Detailing and painting of the avionics bays on both sides of the fuselage has to be done ahead as access to this part get very limited once the wings come on. The bays and doors are painted Tamiya Yellow Green XF-4.

After carefully fitting all the fuselage inserts, it is time to seal the fuselage. Some firm persuasion was needed by way of clamps, restraining tape to get the fuselage all nicely firmed up.

The wings and rear stabilizers are then carefully aligned and glued on.

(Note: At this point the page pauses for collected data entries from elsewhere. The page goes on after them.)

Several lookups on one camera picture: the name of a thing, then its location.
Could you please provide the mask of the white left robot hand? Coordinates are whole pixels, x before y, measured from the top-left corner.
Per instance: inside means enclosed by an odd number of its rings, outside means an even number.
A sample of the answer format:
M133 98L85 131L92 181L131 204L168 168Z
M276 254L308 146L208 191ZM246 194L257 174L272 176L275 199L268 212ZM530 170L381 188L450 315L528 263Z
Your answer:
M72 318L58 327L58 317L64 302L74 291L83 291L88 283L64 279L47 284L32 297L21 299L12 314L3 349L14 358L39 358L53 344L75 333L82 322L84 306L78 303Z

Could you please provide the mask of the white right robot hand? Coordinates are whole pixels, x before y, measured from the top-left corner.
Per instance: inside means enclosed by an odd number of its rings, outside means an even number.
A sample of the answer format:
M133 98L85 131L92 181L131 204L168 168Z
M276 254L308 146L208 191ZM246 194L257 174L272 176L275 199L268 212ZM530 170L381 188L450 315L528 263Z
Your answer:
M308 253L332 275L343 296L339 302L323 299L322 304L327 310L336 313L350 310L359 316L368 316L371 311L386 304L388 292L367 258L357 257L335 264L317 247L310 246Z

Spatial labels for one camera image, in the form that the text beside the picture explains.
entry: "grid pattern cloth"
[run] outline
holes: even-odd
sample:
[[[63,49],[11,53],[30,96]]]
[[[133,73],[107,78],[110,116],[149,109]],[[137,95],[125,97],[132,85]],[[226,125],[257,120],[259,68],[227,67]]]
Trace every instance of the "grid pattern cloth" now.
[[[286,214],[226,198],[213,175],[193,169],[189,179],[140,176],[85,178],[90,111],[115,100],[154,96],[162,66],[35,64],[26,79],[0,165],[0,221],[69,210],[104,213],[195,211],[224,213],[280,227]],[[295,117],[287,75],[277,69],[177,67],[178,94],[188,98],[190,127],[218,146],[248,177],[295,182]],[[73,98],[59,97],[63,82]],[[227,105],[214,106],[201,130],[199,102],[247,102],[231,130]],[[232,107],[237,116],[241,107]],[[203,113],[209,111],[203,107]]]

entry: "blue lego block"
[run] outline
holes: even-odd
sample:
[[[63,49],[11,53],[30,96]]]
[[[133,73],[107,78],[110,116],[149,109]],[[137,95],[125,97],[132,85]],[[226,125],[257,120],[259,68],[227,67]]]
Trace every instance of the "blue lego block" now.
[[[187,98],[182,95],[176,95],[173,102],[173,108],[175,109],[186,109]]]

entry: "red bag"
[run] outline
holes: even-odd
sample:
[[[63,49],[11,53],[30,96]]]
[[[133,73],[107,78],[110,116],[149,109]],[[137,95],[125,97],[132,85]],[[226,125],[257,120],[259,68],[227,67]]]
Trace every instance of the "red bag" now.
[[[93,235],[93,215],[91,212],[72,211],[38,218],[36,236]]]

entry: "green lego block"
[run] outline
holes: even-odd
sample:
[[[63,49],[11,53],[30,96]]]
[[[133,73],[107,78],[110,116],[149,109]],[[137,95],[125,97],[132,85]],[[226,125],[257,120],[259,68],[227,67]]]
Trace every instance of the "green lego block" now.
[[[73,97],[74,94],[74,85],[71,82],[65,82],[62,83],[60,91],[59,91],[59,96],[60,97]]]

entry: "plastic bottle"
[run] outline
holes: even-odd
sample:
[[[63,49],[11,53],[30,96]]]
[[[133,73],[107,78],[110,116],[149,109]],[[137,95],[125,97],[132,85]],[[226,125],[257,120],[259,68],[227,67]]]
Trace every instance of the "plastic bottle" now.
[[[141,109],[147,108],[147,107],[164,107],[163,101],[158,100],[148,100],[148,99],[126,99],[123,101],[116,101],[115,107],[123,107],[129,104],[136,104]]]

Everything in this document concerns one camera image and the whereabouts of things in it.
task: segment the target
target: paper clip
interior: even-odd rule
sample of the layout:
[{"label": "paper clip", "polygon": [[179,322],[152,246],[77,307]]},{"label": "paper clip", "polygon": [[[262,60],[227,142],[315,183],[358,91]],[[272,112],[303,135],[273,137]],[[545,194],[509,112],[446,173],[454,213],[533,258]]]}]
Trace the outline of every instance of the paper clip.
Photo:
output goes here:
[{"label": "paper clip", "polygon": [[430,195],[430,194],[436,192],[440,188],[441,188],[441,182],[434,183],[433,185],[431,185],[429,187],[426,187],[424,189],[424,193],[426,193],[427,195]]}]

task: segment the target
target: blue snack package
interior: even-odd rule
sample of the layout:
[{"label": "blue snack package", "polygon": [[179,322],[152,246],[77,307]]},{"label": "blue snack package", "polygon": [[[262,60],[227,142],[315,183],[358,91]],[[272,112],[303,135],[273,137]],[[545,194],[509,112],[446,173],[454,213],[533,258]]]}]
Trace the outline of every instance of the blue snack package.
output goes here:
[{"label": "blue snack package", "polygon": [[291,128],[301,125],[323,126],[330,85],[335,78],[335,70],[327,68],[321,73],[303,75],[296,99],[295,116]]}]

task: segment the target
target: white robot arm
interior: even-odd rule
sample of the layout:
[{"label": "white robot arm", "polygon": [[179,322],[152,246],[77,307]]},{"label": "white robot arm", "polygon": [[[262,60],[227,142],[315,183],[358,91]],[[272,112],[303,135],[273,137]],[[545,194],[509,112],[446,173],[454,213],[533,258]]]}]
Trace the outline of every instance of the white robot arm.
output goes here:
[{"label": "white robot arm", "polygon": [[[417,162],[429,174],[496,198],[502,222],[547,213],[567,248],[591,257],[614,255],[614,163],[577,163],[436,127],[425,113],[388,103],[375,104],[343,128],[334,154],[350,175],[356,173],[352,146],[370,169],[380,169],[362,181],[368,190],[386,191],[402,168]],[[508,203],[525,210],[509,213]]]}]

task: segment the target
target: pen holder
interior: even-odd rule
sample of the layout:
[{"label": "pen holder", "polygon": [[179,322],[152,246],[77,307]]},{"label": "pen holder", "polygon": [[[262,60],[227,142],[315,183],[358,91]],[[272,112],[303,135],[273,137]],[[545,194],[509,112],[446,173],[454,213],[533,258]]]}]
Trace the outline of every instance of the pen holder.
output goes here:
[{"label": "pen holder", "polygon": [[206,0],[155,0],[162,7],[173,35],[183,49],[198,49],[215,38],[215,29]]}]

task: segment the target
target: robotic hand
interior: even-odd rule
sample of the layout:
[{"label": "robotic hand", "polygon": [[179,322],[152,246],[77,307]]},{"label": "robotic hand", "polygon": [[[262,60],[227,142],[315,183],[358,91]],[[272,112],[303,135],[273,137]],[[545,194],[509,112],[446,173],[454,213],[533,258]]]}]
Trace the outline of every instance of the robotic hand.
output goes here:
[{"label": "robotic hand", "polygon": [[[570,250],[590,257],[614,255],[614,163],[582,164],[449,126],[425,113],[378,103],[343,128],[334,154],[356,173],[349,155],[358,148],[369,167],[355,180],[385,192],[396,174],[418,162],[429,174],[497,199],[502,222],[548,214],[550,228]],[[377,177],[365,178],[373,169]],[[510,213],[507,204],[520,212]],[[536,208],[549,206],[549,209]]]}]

The fuselage is then flipped upon it’s back and the targeting sensor pods are installed on the belly of aircraft. Notice too that the wheel bay doors are attached (temporarily) to the aircraft’s underside for ease of painting and finishing.

All the cockpit openings and bays are sealed off with masking tape in preparation for painting. Notice the intake bulge on the port side wing, only seen in USAF A&-D versions. I also removed the dorsal antenna fairing not found in A7-D’s.

The usual painting sequence:
1. Undercoat shading with Tamiya NATO Black XF69
2. Underside painted with Camouflage Grey FS36622
3. Masking off the underside
4. Dark tan FS30219 applied
5. Tan areas masked off, Medium green FS34102 applied
6. Medium Green areas masked off, Dark Green FS34079 applied
7. Pledge Floor Polish varnish applied in two coats.

Once the varnish has cured, the decals are applied.

Finishing touches applied to the cockpit area, instrument panel and front windscreen attached.

Bomb pylons installed under the wings, and the entire aircraft is given a turpenoid wash of Payne’s Grey: Burnt Umber 50%:50%.

Underside wheels and doors installed. The front wheel post was also different for the A7-D using the ones with landing lights (the Navy A7 E version has a deck towing handle attachment instead) without a towing handle.

Then the aircraft is finally able to stand on it’s own feet.

The bombs, Sidewinder missiles and drop tanks are painted, decaled, and installed over a one week period (it’s more work than I realized).

Yellow strip tape were added to the glazing to simulate the yellow sealant layer found in Corsair II canopies.

With the canopy attached, SLUF is ready to fly delivery for another batch of bombs.